- Action item -
Lines below that include "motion" are the answer; copy each one.

- Given information -
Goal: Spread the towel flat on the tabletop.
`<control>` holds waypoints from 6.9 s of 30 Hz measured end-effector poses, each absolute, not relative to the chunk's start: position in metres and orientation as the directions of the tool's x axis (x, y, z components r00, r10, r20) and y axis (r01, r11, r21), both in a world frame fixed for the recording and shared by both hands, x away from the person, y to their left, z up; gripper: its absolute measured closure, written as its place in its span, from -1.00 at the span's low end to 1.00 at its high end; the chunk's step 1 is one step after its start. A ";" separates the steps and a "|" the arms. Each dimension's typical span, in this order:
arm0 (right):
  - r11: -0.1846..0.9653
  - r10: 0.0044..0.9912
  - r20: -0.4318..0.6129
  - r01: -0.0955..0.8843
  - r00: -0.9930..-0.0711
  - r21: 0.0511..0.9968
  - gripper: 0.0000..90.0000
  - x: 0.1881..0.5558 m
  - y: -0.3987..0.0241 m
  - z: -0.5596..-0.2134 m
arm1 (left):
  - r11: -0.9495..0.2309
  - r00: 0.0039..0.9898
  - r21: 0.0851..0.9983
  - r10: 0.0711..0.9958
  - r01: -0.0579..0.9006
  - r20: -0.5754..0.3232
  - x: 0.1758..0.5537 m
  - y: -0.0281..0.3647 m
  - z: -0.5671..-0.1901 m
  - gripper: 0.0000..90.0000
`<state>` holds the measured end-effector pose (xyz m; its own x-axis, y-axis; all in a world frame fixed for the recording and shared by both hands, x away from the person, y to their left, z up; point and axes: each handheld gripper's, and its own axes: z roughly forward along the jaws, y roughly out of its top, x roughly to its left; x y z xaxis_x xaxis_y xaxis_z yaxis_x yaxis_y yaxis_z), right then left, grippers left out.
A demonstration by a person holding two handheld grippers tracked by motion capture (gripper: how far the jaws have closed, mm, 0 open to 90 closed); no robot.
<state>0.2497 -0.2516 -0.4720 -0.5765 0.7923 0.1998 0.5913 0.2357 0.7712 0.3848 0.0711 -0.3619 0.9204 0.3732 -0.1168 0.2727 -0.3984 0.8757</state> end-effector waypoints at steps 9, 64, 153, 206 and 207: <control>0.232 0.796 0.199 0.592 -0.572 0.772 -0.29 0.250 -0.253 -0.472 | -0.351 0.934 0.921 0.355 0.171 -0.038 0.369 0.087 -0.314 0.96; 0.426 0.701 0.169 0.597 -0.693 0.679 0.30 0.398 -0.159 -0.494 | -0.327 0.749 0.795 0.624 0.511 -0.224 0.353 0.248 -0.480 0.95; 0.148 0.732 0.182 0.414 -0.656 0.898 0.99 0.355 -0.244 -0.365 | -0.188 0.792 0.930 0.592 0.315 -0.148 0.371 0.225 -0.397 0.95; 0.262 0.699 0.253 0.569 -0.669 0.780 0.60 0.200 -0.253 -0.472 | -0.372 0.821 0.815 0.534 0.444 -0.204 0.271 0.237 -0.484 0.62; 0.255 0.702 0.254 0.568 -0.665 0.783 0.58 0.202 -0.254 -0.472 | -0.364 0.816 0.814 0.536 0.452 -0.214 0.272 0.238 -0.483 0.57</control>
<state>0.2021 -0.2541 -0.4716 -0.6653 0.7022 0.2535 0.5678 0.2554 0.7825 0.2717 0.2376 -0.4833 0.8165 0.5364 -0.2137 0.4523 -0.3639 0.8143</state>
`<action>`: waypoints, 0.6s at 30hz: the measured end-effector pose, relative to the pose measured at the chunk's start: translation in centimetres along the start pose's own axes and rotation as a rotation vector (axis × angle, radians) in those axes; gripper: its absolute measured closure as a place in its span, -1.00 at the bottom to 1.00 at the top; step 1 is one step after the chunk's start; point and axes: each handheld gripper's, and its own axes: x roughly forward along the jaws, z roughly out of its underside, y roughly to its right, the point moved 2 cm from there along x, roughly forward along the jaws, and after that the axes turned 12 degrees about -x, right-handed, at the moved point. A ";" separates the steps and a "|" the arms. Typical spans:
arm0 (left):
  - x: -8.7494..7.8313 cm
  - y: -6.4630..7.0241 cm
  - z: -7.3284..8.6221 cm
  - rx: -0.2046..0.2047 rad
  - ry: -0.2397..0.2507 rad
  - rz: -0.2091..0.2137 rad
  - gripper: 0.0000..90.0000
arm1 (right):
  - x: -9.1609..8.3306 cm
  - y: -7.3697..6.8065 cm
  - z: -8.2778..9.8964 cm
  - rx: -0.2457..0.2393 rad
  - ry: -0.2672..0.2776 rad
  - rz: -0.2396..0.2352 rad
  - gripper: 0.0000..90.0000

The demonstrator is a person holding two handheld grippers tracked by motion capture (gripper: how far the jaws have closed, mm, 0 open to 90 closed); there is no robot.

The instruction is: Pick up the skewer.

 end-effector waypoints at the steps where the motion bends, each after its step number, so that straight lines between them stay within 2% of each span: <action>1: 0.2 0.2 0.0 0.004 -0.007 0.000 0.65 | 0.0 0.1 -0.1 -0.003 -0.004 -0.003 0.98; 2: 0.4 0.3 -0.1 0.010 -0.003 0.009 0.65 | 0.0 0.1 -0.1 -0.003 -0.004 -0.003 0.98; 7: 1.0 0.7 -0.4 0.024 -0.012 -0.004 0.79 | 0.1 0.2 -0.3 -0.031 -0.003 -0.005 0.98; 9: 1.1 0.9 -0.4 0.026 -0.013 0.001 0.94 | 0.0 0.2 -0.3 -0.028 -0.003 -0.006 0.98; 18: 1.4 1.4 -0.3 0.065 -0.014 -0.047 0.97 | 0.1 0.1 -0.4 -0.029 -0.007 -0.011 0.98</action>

- Your solution -
A demonstration by a person holding two handheld grippers tracked by motion capture (gripper: how far the jaws have closed, mm, 0 open to 90 closed); no robot.
The demonstrator is a person holding two handheld grippers tracked by motion capture (gripper: how far the jaws have closed, mm, 0 open to 90 closed); there is no robot.
 end-effector waypoints at the steps where the motion bends, each after its step number, so that straight lines between them stay within 2% of each span: <action>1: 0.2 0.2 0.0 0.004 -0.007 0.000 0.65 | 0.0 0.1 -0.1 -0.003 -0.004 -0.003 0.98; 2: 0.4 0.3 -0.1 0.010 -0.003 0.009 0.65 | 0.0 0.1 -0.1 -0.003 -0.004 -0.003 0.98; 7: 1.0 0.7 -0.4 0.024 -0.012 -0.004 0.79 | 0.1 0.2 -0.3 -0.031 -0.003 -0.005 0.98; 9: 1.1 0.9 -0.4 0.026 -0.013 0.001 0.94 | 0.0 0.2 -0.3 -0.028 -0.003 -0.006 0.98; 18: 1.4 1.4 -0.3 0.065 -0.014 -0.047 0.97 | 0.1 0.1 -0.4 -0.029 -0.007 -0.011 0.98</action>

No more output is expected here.